- **The task**
Except for the pictures, write out all the records that follow exactly.
*** Opening of Source material ***
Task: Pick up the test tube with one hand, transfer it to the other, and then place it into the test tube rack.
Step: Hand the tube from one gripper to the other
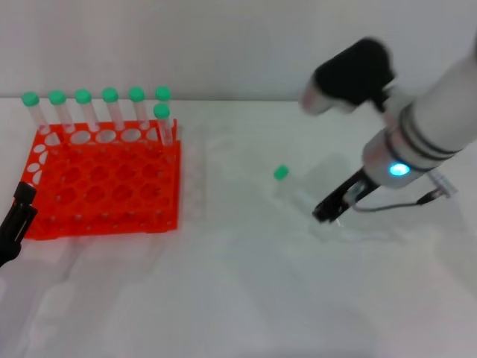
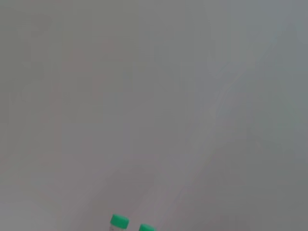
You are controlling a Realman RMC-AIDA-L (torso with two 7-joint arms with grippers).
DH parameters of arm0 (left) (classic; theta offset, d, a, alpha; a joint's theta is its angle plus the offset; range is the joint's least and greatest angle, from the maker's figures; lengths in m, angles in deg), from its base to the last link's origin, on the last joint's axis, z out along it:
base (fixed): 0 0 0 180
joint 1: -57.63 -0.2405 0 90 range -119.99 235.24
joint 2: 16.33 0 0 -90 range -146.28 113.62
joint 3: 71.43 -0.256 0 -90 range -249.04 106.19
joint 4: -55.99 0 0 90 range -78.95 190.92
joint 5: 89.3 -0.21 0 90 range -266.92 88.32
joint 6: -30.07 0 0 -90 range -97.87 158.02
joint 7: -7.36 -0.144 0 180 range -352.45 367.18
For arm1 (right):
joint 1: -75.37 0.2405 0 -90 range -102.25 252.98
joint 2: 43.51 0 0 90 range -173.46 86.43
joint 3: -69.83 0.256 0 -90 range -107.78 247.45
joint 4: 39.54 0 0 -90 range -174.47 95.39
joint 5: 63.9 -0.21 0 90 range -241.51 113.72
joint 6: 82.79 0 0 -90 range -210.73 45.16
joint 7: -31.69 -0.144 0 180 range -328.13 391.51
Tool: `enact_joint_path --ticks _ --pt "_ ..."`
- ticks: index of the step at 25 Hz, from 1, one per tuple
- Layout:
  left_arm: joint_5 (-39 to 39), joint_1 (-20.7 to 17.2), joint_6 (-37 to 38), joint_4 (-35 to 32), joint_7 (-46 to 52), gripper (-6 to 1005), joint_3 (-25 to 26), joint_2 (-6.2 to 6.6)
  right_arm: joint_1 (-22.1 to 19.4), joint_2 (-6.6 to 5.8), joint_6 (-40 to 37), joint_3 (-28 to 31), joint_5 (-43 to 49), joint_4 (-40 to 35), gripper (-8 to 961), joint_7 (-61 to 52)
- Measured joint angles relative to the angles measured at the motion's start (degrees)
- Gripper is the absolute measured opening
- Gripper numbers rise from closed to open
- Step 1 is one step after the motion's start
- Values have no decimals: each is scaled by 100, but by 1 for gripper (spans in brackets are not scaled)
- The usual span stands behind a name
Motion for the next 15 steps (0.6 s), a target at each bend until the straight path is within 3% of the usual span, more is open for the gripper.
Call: enact_joint_path --ticks 4,8,12,15 --pt "3 -19 12 26 23 891 0 -5 -918 31 -333 768 -322 -973 187 790" --pt "3 -17 28 51 130 885 -7 -9 -1944 1 -914 1350 -1776 -1570 187 1986" --pt "2 9 31 62 253 880 -8 -14 -2651 0 -988 1964 -3681 -1289 187 3710" --pt "2 33 70 79 265 876 -10 -26 -3042 -6 -768 2305 -5455 -426 187 5380"
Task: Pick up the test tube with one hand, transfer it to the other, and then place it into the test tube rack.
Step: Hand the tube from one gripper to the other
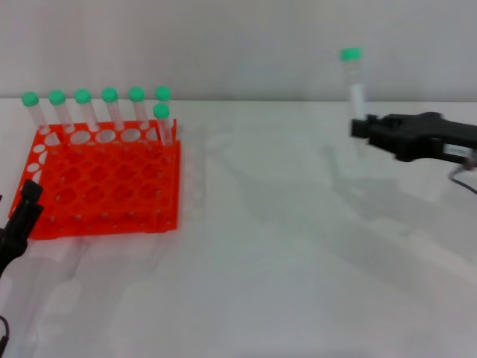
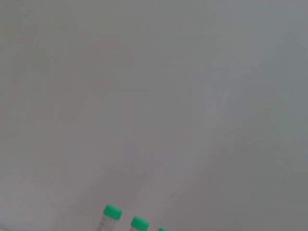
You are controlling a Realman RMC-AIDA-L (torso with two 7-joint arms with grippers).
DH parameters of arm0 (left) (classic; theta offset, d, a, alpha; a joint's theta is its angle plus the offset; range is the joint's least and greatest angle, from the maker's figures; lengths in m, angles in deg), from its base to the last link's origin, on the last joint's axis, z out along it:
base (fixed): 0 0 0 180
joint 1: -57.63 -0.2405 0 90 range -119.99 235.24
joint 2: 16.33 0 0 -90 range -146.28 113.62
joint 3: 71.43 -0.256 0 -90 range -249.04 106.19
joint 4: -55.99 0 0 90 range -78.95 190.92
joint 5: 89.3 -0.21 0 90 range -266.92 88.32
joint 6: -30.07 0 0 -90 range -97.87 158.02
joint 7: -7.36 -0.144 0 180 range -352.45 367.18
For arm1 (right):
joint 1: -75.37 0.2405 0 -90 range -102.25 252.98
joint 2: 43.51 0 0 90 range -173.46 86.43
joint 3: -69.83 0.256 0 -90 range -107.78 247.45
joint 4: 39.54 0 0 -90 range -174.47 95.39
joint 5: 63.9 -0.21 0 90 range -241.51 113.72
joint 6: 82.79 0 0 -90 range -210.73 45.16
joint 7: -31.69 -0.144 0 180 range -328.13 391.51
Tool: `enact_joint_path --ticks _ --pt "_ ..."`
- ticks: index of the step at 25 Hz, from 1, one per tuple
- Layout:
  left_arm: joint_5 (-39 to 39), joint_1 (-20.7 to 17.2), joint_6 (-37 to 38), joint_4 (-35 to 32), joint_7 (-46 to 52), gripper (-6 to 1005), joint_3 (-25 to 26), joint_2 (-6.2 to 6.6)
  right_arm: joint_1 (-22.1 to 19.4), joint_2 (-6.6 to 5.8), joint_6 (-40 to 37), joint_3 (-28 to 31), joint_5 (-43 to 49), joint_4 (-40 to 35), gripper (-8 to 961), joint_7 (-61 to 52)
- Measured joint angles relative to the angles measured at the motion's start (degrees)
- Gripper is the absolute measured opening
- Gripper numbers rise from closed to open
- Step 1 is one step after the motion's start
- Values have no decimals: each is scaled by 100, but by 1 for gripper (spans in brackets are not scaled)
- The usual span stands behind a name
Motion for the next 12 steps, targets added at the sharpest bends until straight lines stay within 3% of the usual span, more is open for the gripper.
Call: enact_joint_path --ticks 6,12 --pt "-28 45 271 196 -24 869 -43 -8 -61 -1 1395 706 -2586 2970 187 3361" --pt "2 50 282 351 -2 861 -30 -14 32 73 2566 803 -4016 5279 187 6626"
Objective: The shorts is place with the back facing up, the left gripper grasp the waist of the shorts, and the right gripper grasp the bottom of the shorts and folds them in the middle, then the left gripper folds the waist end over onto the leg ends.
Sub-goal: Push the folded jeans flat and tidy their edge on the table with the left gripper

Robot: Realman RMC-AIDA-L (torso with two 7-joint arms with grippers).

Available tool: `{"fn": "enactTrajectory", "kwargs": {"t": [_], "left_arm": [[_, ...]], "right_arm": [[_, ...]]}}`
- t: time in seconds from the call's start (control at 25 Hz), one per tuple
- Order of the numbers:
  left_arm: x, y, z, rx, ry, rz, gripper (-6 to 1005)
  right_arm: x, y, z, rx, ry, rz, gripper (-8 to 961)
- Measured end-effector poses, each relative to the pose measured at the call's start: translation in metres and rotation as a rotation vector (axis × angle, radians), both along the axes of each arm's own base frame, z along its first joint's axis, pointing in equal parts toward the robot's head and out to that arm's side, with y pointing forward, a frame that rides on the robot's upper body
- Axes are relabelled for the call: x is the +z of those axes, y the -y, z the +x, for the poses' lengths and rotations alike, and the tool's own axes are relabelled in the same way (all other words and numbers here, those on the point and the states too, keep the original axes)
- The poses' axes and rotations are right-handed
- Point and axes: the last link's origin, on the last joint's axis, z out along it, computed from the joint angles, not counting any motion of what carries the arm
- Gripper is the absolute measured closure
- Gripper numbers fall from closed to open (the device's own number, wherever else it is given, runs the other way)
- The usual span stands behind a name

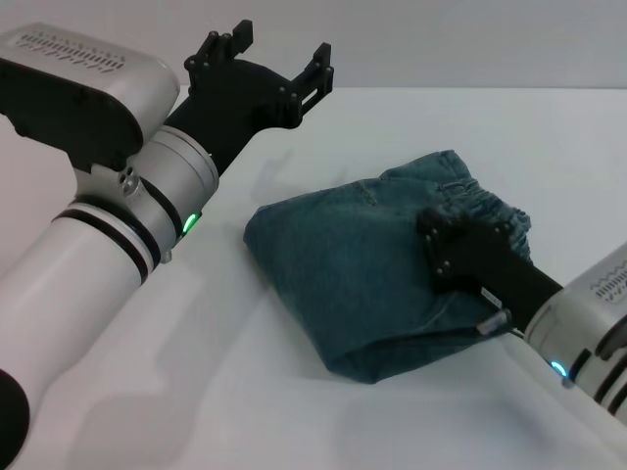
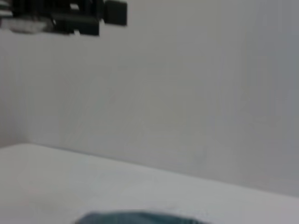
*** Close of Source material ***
- **Response to the task**
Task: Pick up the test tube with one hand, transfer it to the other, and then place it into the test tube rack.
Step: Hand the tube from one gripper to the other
You are controlling a Realman RMC-AIDA-L (torso with two 7-joint arms with grippers).
DH parameters of arm0 (left) (classic; theta offset, d, a, alpha; a joint's theta is its angle plus the offset; range is the joint's least and greatest angle, from the maker's figures; lengths in m, angles in deg), from its base to the last link's origin, on the last joint's axis, z out along it:
base (fixed): 0 0 0 180
joint 1: -57.63 -0.2405 0 90 range -119.99 235.24
joint 2: 16.33 0 0 -90 range -146.28 113.62
joint 3: 71.43 -0.256 0 -90 range -249.04 106.19
joint 4: -55.99 0 0 90 range -78.95 190.92
joint 5: 89.3 -0.21 0 90 range -266.92 88.32
joint 6: -30.07 0 0 -90 range -97.87 158.02
joint 7: -7.36 -0.144 0 180 range -352.45 367.18
For arm1 (right):
joint 1: -75.37 0.2405 0 -90 range -102.25 252.98
joint 2: 43.51 0 0 90 range -173.46 86.43
joint 3: -69.83 0.256 0 -90 range -107.78 247.45
joint 4: 39.54 0 0 -90 range -174.47 95.39
joint 5: 63.9 -0.21 0 90 range -241.51 113.72
joint 6: 82.79 0 0 -90 range -210.73 45.16
joint 7: -31.69 -0.144 0 180 range -328.13 391.51
Tool: `enact_joint_path --ticks _ --pt "_ ..."`
- ticks: index of the step at 25 Hz, from 1, one per tuple
- Layout:
  left_arm: joint_5 (-39 to 39), joint_1 (-20.7 to 17.2), joint_6 (-37 to 38), joint_4 (-35 to 32), joint_7 (-46 to 52), gripper (-6 to 1005), joint_3 (-25 to 26), joint_2 (-6.2 to 6.6)
  right_arm: joint_1 (-22.1 to 19.4), joint_2 (-6.6 to 5.8), joint_6 (-40 to 37), joint_3 (-28 to 31), joint_5 (-43 to 49), joint_4 (-40 to 35), gripper (-8 to 961), joint_7 (-61 to 52)
- Measured joint angles relative to the angles measured at the motion's start (degrees)
- Gripper is the absolute measured opening
- Gripper numbers rise from closed to open
- Step 1 is one step after the motion's start
- Values have no decimals: each is scaled by 100, but by 1 for gripper (spans in brackets are not scaled)
- The usual span stands behind a name
Motion for the next 15 steps (0.6 s), a target at each bend until the straight path is within 3% of the usual span, more is open for the gripper.
Call: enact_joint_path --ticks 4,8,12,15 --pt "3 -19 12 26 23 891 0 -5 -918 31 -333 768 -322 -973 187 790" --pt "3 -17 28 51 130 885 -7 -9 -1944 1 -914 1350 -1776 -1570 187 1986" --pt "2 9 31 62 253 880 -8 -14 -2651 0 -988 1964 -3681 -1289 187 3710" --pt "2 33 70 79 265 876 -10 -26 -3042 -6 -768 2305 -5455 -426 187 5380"
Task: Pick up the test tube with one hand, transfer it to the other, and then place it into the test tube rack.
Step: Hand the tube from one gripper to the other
You are controlling a Realman RMC-AIDA-L (torso with two 7-joint arms with grippers).
DH parameters of arm0 (left) (classic; theta offset, d, a, alpha; a joint's theta is its angle plus the offset; range is the joint's least and greatest angle, from the maker's figures; lengths in m, angles in deg), from its base to the last link's origin, on the last joint's axis, z out along it:
base (fixed): 0 0 0 180
joint 1: -57.63 -0.2405 0 90 range -119.99 235.24
joint 2: 16.33 0 0 -90 range -146.28 113.62
joint 3: 71.43 -0.256 0 -90 range -249.04 106.19
joint 4: -55.99 0 0 90 range -78.95 190.92
joint 5: 89.3 -0.21 0 90 range -266.92 88.32
joint 6: -30.07 0 0 -90 range -97.87 158.02
joint 7: -7.36 -0.144 0 180 range -352.45 367.18
For arm1 (right):
joint 1: -75.37 0.2405 0 -90 range -102.25 252.98
joint 2: 43.51 0 0 90 range -173.46 86.43
joint 3: -69.83 0.256 0 -90 range -107.78 247.45
joint 4: 39.54 0 0 -90 range -174.47 95.39
joint 5: 63.9 -0.21 0 90 range -241.51 113.72
joint 6: 82.79 0 0 -90 range -210.73 45.16
joint 7: -31.69 -0.144 0 180 range -328.13 391.51
Tool: `enact_joint_path --ticks _ --pt "_ ..."`
- ticks: index of the step at 25 Hz, from 1, one per tuple
- Layout:
  left_arm: joint_5 (-39 to 39), joint_1 (-20.7 to 17.2), joint_6 (-37 to 38), joint_4 (-35 to 32), joint_7 (-46 to 52), gripper (-6 to 1005), joint_3 (-25 to 26), joint_2 (-6.2 to 6.6)
  right_arm: joint_1 (-22.1 to 19.4), joint_2 (-6.6 to 5.8), joint_6 (-40 to 37), joint_3 (-28 to 31), joint_5 (-43 to 49), joint_4 (-40 to 35), gripper (-8 to 961), joint_7 (-61 to 52)
- Measured joint angles relative to the angles measured at the motion's start (degrees)
- Gripper is the absolute measured opening
- Gripper numbers rise from closed to open
- Step 1 is one step after the motion's start
- Values have no decimals: each is scaled by 100, but by 1 for gripper (spans in brackets are not scaled)
- The usual span stands behind a name
Motion for the next 12 steps, targets added at the sharpest bends until straight lines stay within 3% of the usual span, more is open for the gripper.
Call: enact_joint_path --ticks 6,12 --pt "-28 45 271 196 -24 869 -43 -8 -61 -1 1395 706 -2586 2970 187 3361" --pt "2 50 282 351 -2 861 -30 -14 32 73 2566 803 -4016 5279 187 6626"
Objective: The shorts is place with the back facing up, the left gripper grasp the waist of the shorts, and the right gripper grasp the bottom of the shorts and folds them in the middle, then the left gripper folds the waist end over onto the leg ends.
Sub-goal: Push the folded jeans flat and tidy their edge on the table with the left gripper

Robot: Realman RMC-AIDA-L (torso with two 7-joint arms with grippers).

Available tool: `{"fn": "enactTrajectory", "kwargs": {"t": [_], "left_arm": [[_, ...]], "right_arm": [[_, ...]]}}`
- t: time in seconds from the call's start (control at 25 Hz), one per tuple
- Order of the numbers:
  left_arm: x, y, z, rx, ry, rz, gripper (-6 to 1005)
  right_arm: x, y, z, rx, ry, rz, gripper (-8 to 961)
- Measured end-effector poses, each relative to the pose measured at the call's start: translation in metres and rotation as a rotation vector (axis × angle, radians), both along the axes of each arm's own base frame, z along its first joint's axis, pointing in equal parts toward the robot's head and out to that arm's side, with y pointing forward, a frame that rides on the robot's upper body
- Axes are relabelled for the call: x is the +z of those axes, y the -y, z the +x, for the poses' lengths and rotations alike, and the tool's own axes are relabelled in the same way (all other words and numbers here, those on the point and the states too, keep the original axes)
- The poses' axes and rotations are right-handed
- Point and axes: the last link's origin, on the last joint's axis, z out along it, computed from the joint angles, not counting any motion of what carries the arm
- Gripper is the absolute measured closure
- Gripper numbers fall from closed to open (the device's own number, wherever else it is given, runs the other way)
- The usual span stands behind a name

The exercise is done, and nothing more is needed.